Lenora Salusalu Qereqeretabua (born March 1968) is a Fijian broadcaster and politician. In December 2022, she was elected deputy speaker of the Parliament of Fiji. She is a member of the National Federation Party (NFP).

Qereqeretabua was born in Dravuni, Kadavu Province, and is the daughter of former Miss Fiji Eta Uluvula Qereqeretabua. In 1988, following in the footsteps of her mother, Lenora was crowned Miss Fiji. Since 1995 she has anchored the Pacific Community's Pacific-wide news show, The Pacific Way. She also worked as a public relations consultant and serves on the board of Save the Children Fiji. In 2015 was appointed to the National Flag Committee. 
 
In February 2018 she was announced as a candidate for the National Federation Party in the 2018 elections.
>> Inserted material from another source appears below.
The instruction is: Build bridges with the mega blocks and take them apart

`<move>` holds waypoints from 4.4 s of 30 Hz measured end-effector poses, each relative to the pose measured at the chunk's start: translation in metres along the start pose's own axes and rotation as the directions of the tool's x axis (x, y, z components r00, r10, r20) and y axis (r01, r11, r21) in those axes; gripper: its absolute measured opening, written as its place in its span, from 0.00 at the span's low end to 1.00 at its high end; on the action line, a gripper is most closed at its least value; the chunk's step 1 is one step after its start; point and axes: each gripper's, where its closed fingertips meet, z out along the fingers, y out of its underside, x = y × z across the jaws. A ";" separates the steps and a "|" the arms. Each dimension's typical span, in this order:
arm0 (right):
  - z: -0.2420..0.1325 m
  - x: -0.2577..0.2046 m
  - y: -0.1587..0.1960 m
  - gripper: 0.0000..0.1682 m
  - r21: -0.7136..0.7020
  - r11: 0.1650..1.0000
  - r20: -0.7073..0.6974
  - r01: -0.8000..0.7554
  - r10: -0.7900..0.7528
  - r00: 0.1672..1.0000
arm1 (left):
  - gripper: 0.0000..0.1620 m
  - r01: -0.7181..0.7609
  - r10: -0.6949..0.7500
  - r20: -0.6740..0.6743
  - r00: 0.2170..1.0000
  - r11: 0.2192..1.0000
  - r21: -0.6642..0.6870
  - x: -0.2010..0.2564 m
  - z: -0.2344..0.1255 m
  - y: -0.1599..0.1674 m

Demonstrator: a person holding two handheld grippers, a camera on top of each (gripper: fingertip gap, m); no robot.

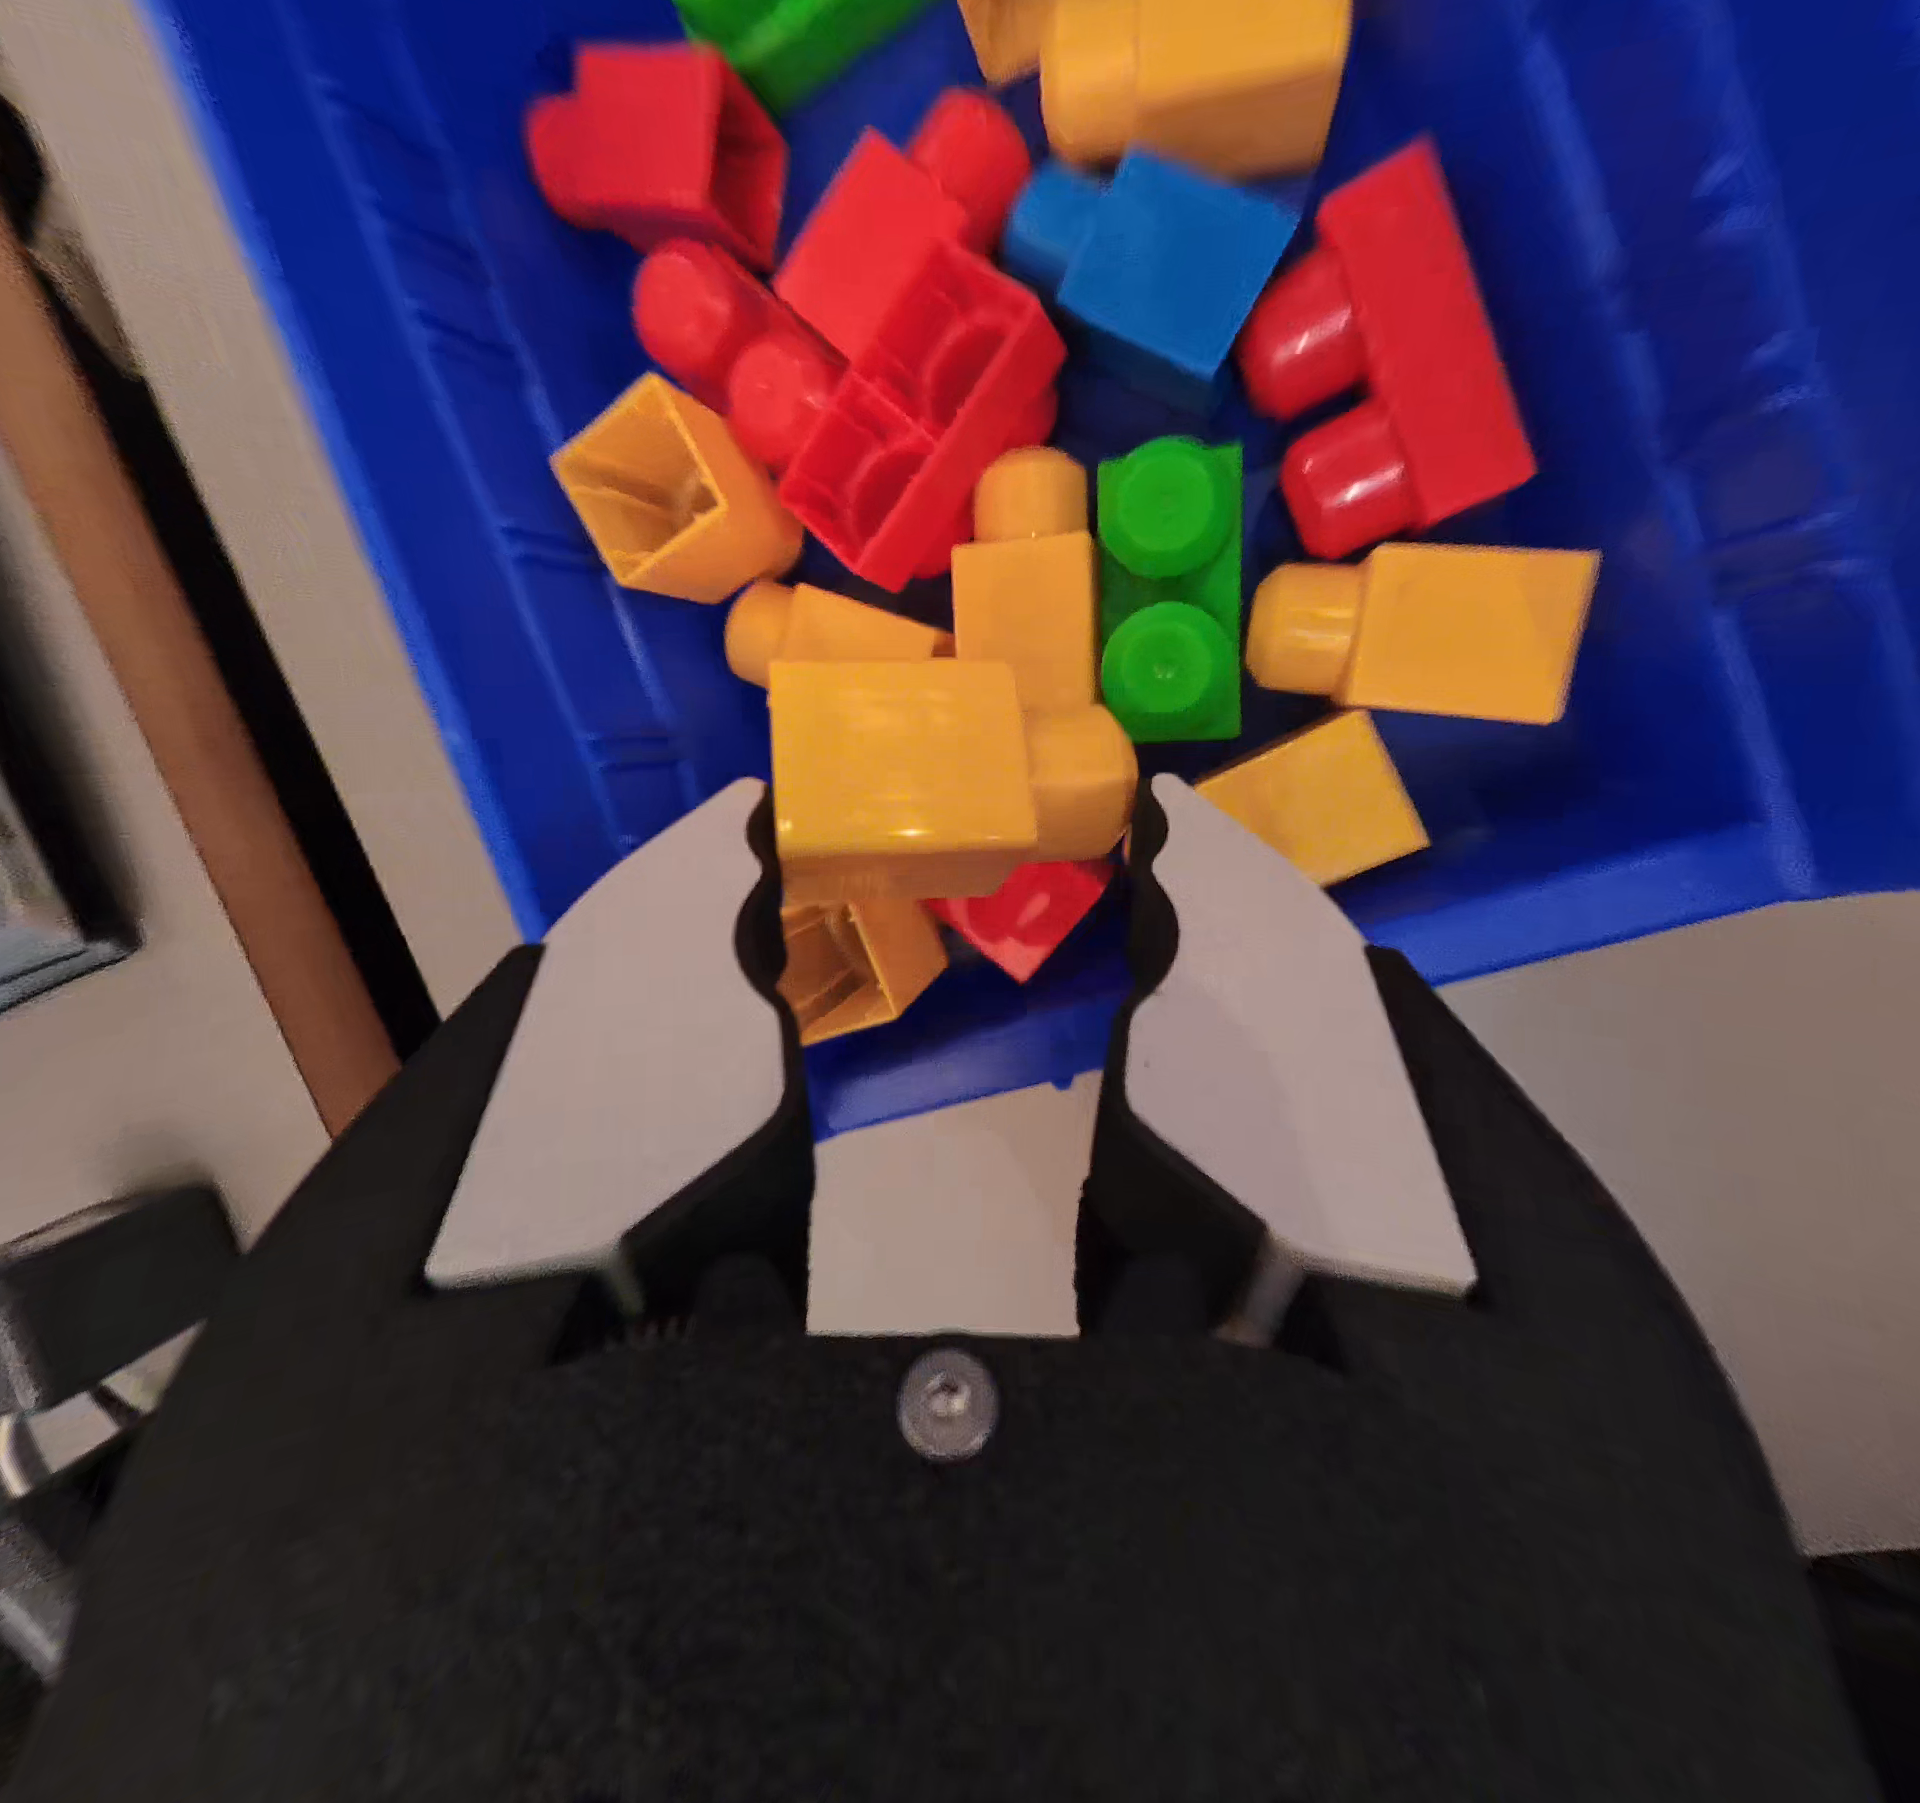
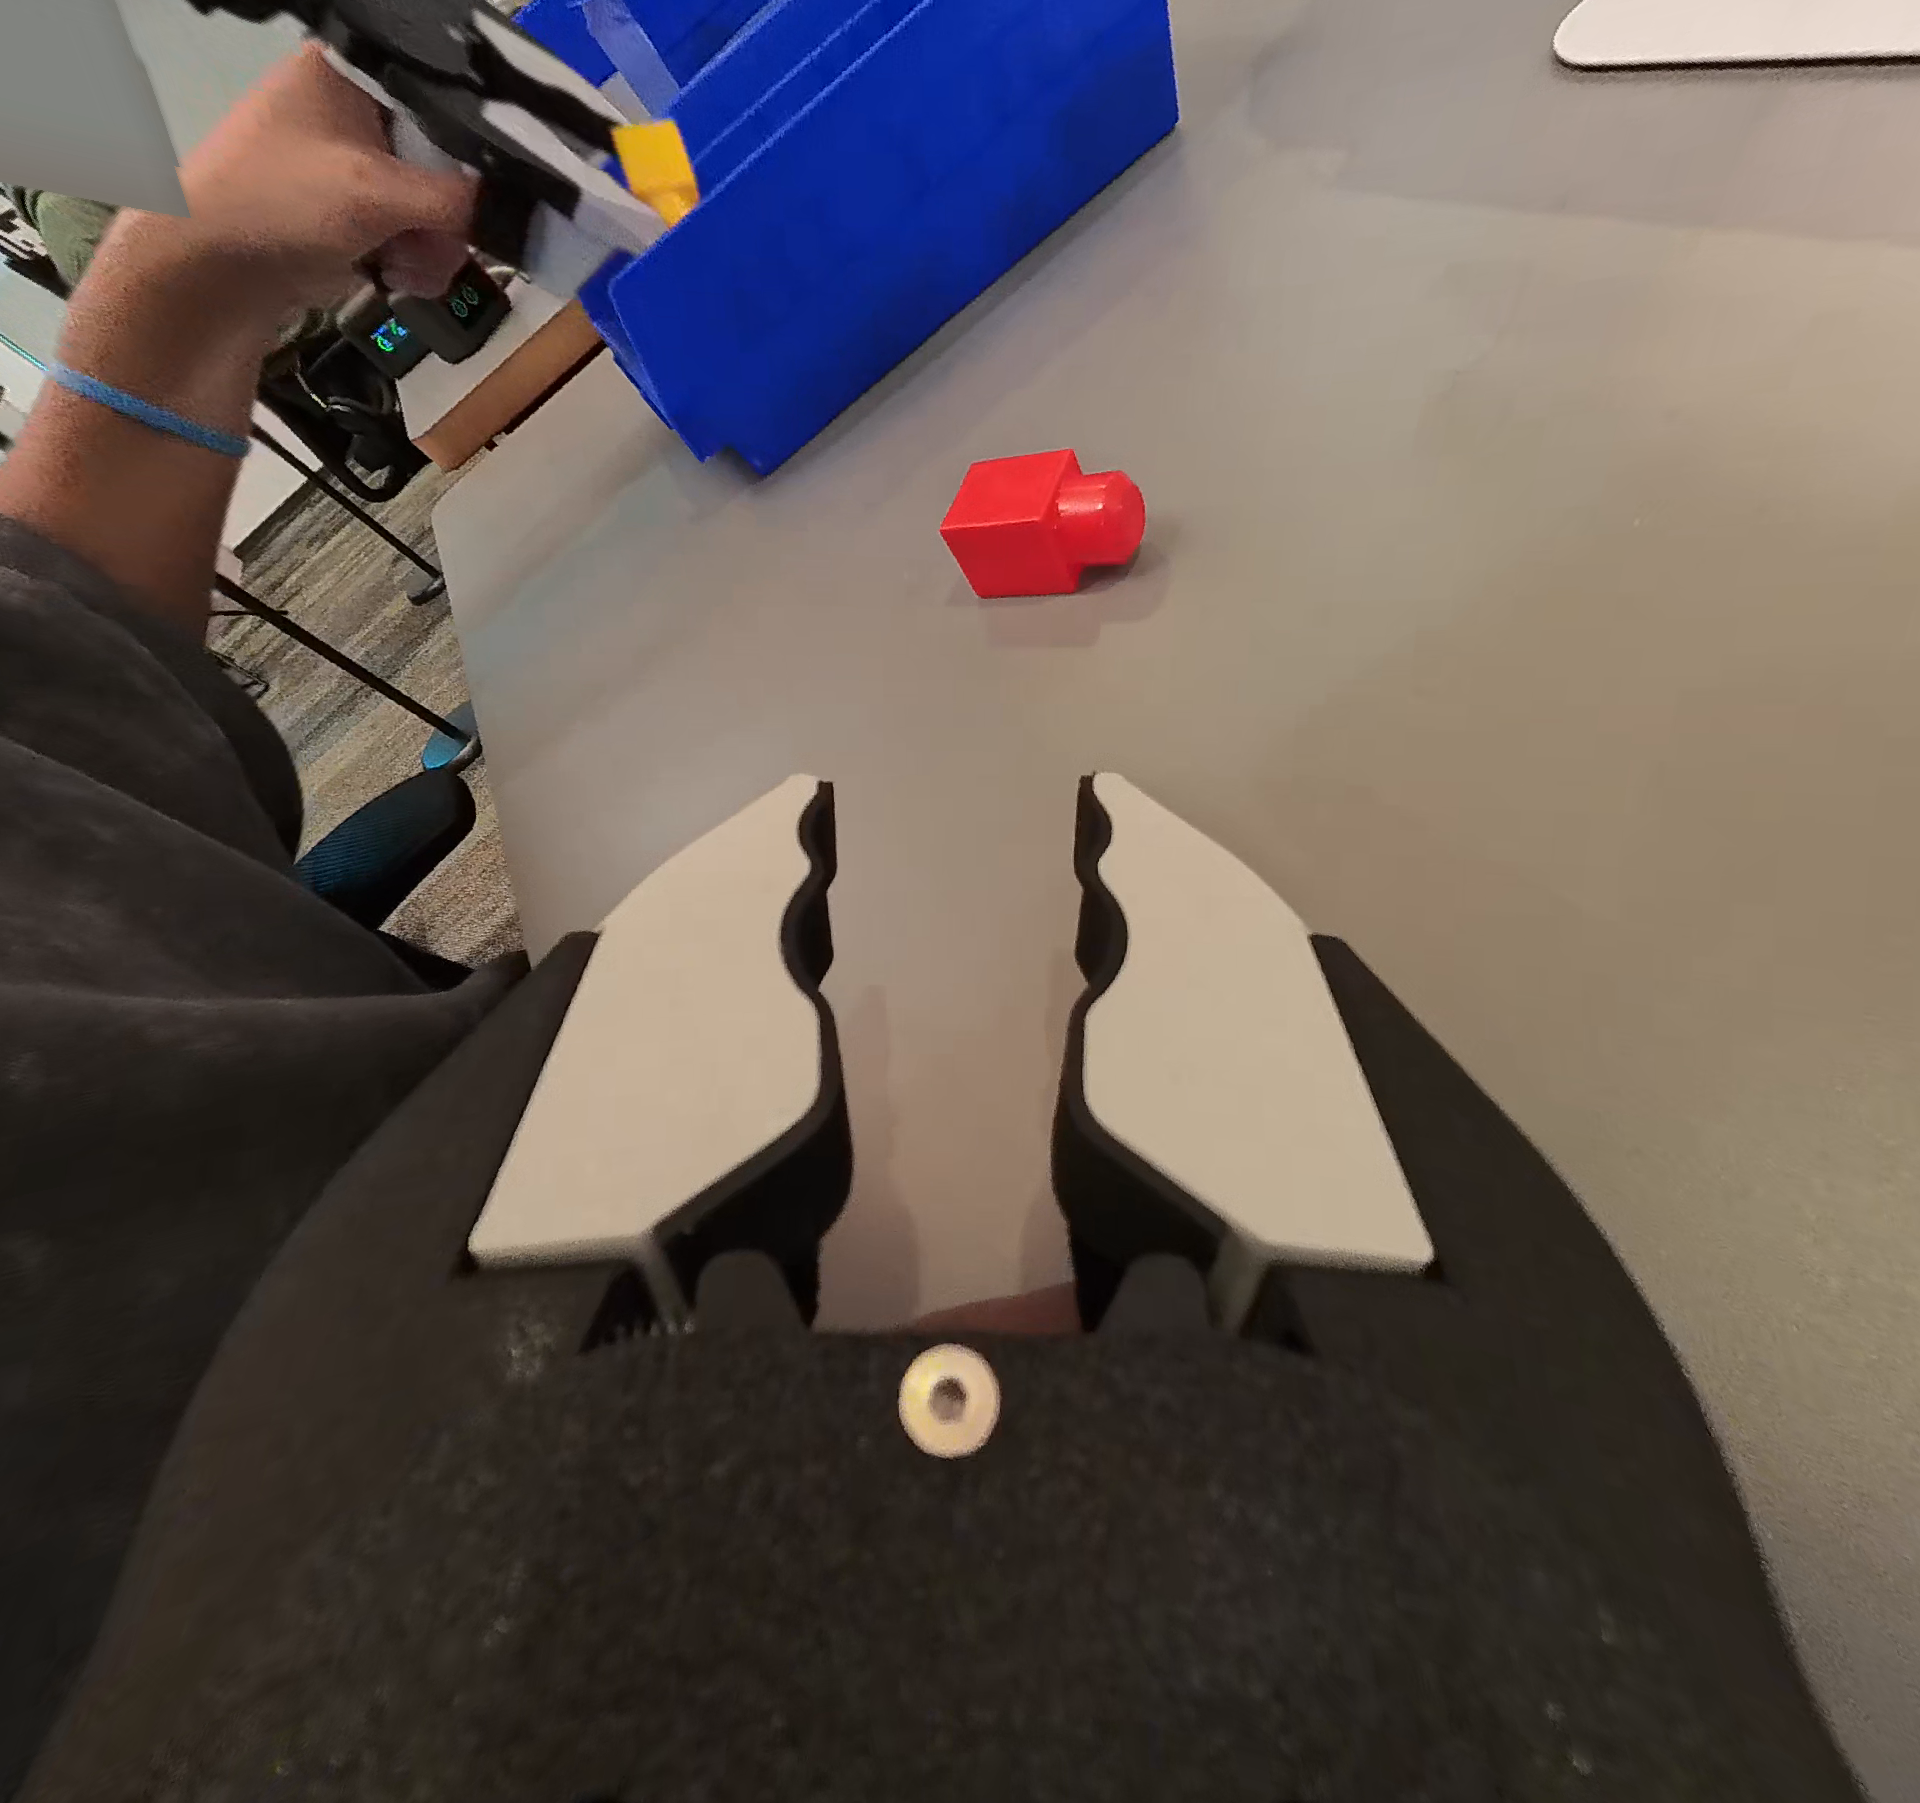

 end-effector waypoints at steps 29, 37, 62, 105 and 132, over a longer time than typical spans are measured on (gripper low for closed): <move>-0.017 -0.004 0.001 0.25 0.041 0.998 0.053 -0.037 0.035 0.998 | 0.39 0.412 -0.295 -0.378 0.877 0.867 0.280 0.320 -0.007 -0.100; -0.018 -0.005 0.002 0.25 0.038 0.998 0.055 -0.041 0.039 0.998 | 0.45 0.443 -0.326 -0.392 0.860 0.859 0.257 0.333 0.003 -0.111; -0.009 -0.006 0.009 0.25 0.000 1.000 0.040 -0.020 0.020 0.999 | 0.48 0.314 -0.271 -0.159 0.949 0.853 0.417 0.182 -0.101 -0.004; -0.005 0.004 0.014 0.24 -0.040 0.999 -0.009 -0.014 0.014 1.000 | 0.17 -0.062 0.057 -0.092 0.994 0.997 -0.054 0.032 0.010 -0.020; -0.016 -0.009 0.015 0.24 -0.028 0.999 -0.013 0.022 -0.022 1.000 | 0.17 -0.721 0.777 -0.383 0.500 0.618 0.314 0.317 0.035 -0.213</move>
During the election campaign she advocated for women's rights and more women in parliament. She won 1811 votes, winning the NFP's third seat in parliament. As an MP she advocated for a more professional media and the restoration of democracy in local government, as well as for the use of the Fijian language in parliament. In July 2019 she cut off her buiniga-styled hair to raise money for children with cancer. In September 2019 she was criticised for "cursing" members of the FijiFirst regime and their descendants after parliamentary staff who videoed Prime Minister Frank Bainimarama assaulting opposition MP Pio Tikoduadua were forced to resign. In November 2019 she attended the Pacific Parliamentary Forum in New Zealand.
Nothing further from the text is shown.